Ontario Human Rights Commission policy statement on COVID-19 vaccine mandates and proof of vaccine certificates
September 22, 2021
On September 1, 2021, the Ontario government announced that starting September 22, Ontarians will need to be fully vaccinated (two doses plus 14 days) and provide proof of vaccination along with photo ID to access certain public settings and facilities. By October 22, Ontario plans to develop and implement an enhanced digital vaccine certificate with unique QR (Quick Response) code that will verify vaccination status when scanned. A paper version of the certificate will be available for download or can be printed from the COVID-19 vaccination provincial portal.
The proof of vaccine regime currently applies to certain higher-risk indoor public settings where face coverings cannot always be worn. In addition to these settings, over the last few months many other organizations have begun to mandate vaccines for employees and service users.

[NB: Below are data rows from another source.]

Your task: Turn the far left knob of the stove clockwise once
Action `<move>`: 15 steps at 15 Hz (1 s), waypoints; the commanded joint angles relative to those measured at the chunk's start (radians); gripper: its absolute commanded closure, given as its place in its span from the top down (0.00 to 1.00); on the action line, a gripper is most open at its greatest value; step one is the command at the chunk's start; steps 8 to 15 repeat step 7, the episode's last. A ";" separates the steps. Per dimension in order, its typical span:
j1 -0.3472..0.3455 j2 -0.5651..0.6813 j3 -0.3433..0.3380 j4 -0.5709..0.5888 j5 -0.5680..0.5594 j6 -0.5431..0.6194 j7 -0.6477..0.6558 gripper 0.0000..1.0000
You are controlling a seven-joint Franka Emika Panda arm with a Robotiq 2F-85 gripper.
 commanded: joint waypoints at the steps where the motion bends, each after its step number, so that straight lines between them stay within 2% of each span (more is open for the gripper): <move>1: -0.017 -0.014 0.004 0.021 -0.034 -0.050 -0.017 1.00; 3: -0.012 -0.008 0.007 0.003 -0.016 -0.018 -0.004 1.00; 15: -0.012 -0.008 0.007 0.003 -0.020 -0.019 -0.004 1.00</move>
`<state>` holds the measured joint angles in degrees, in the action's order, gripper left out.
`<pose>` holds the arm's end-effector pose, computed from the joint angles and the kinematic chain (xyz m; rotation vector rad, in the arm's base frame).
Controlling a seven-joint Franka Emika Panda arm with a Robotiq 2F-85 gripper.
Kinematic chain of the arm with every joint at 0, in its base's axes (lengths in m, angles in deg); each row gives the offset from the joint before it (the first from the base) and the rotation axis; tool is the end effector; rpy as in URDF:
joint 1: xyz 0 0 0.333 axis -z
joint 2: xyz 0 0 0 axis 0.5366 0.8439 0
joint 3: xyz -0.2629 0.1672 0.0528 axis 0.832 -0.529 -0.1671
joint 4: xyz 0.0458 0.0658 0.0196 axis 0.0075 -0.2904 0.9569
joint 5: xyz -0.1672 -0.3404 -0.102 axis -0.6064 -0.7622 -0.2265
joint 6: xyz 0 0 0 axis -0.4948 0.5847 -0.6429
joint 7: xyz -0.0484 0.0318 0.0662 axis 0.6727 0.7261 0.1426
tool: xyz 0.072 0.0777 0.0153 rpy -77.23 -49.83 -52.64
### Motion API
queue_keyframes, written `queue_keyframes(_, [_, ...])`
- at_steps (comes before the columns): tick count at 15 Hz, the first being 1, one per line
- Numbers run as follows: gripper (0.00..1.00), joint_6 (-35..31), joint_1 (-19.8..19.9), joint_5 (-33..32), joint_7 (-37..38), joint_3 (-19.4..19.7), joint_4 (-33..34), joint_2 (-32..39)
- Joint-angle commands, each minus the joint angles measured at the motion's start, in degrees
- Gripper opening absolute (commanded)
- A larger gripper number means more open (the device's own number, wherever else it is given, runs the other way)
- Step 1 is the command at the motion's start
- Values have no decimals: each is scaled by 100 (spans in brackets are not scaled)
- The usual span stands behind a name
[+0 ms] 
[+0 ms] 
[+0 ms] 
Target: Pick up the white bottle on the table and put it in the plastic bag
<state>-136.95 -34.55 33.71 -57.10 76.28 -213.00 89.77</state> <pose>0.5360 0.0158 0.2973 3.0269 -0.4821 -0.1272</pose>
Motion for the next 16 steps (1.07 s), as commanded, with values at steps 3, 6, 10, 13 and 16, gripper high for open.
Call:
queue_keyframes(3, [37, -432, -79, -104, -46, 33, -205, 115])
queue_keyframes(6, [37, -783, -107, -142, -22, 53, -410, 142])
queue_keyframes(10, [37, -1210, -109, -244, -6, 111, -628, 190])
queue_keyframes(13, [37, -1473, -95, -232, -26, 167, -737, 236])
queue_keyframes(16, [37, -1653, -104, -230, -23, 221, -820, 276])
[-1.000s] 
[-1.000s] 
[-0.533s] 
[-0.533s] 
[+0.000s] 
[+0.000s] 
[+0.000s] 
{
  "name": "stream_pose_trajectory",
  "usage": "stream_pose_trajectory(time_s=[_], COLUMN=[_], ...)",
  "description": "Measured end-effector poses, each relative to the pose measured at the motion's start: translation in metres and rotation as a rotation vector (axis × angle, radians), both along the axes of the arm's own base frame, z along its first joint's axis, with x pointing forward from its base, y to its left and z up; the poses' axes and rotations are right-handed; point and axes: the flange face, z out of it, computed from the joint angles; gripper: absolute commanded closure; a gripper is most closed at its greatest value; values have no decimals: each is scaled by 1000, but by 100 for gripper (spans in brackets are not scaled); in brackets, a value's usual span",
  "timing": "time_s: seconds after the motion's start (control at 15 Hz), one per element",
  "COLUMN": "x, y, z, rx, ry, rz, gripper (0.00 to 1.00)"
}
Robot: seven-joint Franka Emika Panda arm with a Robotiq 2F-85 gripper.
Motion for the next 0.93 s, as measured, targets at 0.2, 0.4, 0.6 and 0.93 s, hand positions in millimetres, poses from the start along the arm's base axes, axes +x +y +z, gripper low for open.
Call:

On September 22, 2021, the Ontario Human Rights Commission issued a policy statement on COVID-19 vaccine mandates and proof of vaccine certificates. This policy statement covers:
- vaccine requirements
- duty to accommodate for medical reasons
- COVID testing as an alternative to vaccine requirements
- Time limited requirements, privacy protection
- Barriers in accessing COVID vaccines and testing
- Personal preferences and singular beliefs (not protected)
To read this important policy statement in full, click here.
Employee Vaccination Requirements
September 24, 2021 update
“There is currently no legislation requiring workers to notify their employers when they have received the vaccine,” said Puneet Tiwari, legal counsel at HR consulting firm Peninsula Canada. “However, providing your employer with this information can be helpful to them in making health and safety decisions for the workplace.”
Can employers ask workers if they got the vaccine?
Employers may require workers to disclose whether they’ve received the vaccine, similarly to how they can ask for other medical evidence such as sick notes, according to Tiwari.
However, employers need to be careful, he said.
“It matters how much information the employer requires, as too much personal health information could result in a breach of privacy. Employers are advised to limit questions to whether the employee has received a vaccine, and which brand they received. The latter may be important in the future if certain vaccines turn out to be effective only for a limited time,” said Tiwari.
“This requirement should be clearly stated in a policy that explains what type of supporting documentation is required (for example: a document proving vaccination status).”
Employers have a duty to provide a safe workplace and the vaccination status of workers can be important information to have in order to do this.
Can employers share workers’ vaccination information?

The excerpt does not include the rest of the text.